Google yesterday celebrates the 140th birthday of pioneering Romanian physicist Ștefania Mărăcineanu with a special commemorative Doodle.
The simple design pays homage to the scientist’s work on the chemical element polonium, discovered by Marie Curie.
It comes the day after the search engine honored another pioneering woman, British composer, teacher, and opera singer Amanda Aldridge, with another Doodle.
Who was Ștefania Mărăcineanu?
Ștefania Mărăcineanu was born in Bucharest on June 18, 1882, and enrolled in the university of her hometown in 1907.
She graduated three years later with a bachelor’s degree in physical and chemical sciences and became a teacher.
After working in Romania in 1915, Mărăcineanu took a position at the Central School for Girls in Bucharest, which she had attended as a child.
Parallel to his teaching work, Mărăcineanu continued his studies in radioactivity, taking a course at the Sorbonne with Marie Curie in 1919.
She then did further research with the famous physicist at the Radium Institute, where she earned his Ph.D. in 1924.
Mărăcineanu’s research focused on the half-life of polonium, which had been discovered by Curie in 1898.
She realized that the element’s half-life seemed to depend on the type of metal it was placed on, leading her to believe that radioactive isotopes could be formed from atoms after exposure to polonium’s alpha rays.
This discovery is considered the first example of artificial radioactivity, eventually earning Irene Joliot-Currie (Marie’s daughter) and her husband Frederic the Nobel Prize in 1935.
Despite the fact that Mărăcineanu’s doctoral thesis indicated that she had made the discovery more than a decade earlier, Joliot-Curie did not acknowledge his work.
It was officially recognized by the Romanian Academy of Sciences in 1936, but its role was ignored by the international scientific community at large.
What else did Ștefania Mărăcineanu do?
After working at the Meudon Astronomical Observatory outside Paris for four years, Mărăcineanu returned to Romania in 1929 and founded the country’s first radioactivity laboratory.

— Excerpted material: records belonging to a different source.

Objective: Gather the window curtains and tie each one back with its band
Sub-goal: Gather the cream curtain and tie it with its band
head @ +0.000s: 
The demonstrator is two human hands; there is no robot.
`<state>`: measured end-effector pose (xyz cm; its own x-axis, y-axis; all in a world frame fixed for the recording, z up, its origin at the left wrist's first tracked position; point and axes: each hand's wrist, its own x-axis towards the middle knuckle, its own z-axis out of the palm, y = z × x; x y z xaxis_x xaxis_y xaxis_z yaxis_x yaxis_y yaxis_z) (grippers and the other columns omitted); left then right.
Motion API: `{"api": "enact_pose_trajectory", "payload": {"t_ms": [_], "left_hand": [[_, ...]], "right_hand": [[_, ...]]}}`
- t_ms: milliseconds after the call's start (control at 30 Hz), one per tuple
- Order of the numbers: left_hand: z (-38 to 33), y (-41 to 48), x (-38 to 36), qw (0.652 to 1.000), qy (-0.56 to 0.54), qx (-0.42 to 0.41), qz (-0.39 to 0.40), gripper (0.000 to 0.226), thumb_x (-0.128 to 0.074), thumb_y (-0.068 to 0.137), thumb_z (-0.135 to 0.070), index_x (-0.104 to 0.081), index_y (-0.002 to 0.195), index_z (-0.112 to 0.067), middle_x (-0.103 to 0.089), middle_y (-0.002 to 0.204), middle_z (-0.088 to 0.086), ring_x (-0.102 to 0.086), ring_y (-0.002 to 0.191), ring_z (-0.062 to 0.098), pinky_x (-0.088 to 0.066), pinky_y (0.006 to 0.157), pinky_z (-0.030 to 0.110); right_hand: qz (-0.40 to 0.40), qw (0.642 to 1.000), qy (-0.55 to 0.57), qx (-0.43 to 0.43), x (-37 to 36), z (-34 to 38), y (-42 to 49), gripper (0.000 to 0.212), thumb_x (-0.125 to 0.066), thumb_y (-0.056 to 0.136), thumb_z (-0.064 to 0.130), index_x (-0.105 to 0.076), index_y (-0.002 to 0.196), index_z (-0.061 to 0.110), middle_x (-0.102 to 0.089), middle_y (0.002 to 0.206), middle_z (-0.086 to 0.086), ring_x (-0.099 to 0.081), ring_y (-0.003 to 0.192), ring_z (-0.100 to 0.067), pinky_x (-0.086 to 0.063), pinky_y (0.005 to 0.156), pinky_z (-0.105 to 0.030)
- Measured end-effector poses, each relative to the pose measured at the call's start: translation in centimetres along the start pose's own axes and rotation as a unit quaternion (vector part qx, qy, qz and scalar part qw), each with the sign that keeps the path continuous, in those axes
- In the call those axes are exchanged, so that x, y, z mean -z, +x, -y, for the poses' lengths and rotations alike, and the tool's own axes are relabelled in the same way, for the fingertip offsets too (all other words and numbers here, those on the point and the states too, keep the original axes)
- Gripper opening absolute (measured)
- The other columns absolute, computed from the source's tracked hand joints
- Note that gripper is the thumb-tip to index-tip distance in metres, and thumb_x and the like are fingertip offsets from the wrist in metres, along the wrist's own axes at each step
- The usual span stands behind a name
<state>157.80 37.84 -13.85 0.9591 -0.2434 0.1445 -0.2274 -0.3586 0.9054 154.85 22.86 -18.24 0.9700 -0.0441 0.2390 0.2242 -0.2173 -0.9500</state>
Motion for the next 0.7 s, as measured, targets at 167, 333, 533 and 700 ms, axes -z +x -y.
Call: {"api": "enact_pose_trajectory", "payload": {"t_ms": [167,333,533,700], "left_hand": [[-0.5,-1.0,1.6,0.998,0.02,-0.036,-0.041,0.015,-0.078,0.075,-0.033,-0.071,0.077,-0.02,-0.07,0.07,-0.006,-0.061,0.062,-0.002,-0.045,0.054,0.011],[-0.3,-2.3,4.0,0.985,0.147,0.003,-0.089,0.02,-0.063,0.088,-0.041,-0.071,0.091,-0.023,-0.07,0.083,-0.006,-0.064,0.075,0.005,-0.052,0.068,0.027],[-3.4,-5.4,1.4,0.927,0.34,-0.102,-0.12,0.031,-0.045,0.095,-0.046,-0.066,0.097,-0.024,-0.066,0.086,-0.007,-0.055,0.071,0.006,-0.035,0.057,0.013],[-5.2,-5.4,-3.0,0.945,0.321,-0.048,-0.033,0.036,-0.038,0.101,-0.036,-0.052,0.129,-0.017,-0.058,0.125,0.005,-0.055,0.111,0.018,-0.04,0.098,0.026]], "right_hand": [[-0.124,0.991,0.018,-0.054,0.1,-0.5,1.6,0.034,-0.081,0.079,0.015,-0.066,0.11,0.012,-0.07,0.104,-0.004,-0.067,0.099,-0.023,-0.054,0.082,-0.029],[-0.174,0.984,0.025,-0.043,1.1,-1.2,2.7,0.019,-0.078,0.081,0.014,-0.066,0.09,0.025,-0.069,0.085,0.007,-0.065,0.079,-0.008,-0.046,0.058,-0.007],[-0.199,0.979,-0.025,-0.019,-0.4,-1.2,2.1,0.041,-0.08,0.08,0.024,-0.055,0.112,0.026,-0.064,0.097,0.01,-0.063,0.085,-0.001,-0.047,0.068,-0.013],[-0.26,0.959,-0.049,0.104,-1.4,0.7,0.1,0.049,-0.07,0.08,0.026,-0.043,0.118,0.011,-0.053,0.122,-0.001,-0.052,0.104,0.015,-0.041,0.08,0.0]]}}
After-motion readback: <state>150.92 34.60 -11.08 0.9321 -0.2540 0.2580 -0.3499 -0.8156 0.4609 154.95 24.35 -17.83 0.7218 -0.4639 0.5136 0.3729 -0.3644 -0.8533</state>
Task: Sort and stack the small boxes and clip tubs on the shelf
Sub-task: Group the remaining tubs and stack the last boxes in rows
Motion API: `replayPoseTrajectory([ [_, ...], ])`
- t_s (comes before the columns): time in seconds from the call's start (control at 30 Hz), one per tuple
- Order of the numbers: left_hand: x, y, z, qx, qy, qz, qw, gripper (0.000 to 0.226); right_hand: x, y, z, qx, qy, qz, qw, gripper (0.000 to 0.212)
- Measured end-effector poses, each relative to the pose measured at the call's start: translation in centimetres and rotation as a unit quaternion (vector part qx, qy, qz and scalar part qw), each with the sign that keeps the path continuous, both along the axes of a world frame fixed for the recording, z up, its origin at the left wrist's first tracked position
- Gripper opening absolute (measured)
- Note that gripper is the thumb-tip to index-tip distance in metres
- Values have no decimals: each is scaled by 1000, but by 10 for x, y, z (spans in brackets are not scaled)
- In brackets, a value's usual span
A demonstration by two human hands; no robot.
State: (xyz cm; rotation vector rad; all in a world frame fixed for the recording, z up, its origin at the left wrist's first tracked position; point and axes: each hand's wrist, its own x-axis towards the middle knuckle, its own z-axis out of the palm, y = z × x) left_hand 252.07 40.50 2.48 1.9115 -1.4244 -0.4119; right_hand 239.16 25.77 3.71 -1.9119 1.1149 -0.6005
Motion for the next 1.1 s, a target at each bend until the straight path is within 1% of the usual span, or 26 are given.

She conducted research on artificial rainfall and on the link between earthquakes and precipitation. Mărăcineanu was the first scientist to recognize that there is a significant increase in radioactivity at the epicenter before an earthquake.
The physicist became Research Director of the Romanian Academy of Sciences in 1937 and Associate Professor in 1941. She retired in 1942 and died in Bucharest on August 15, 1944, at the age of 62.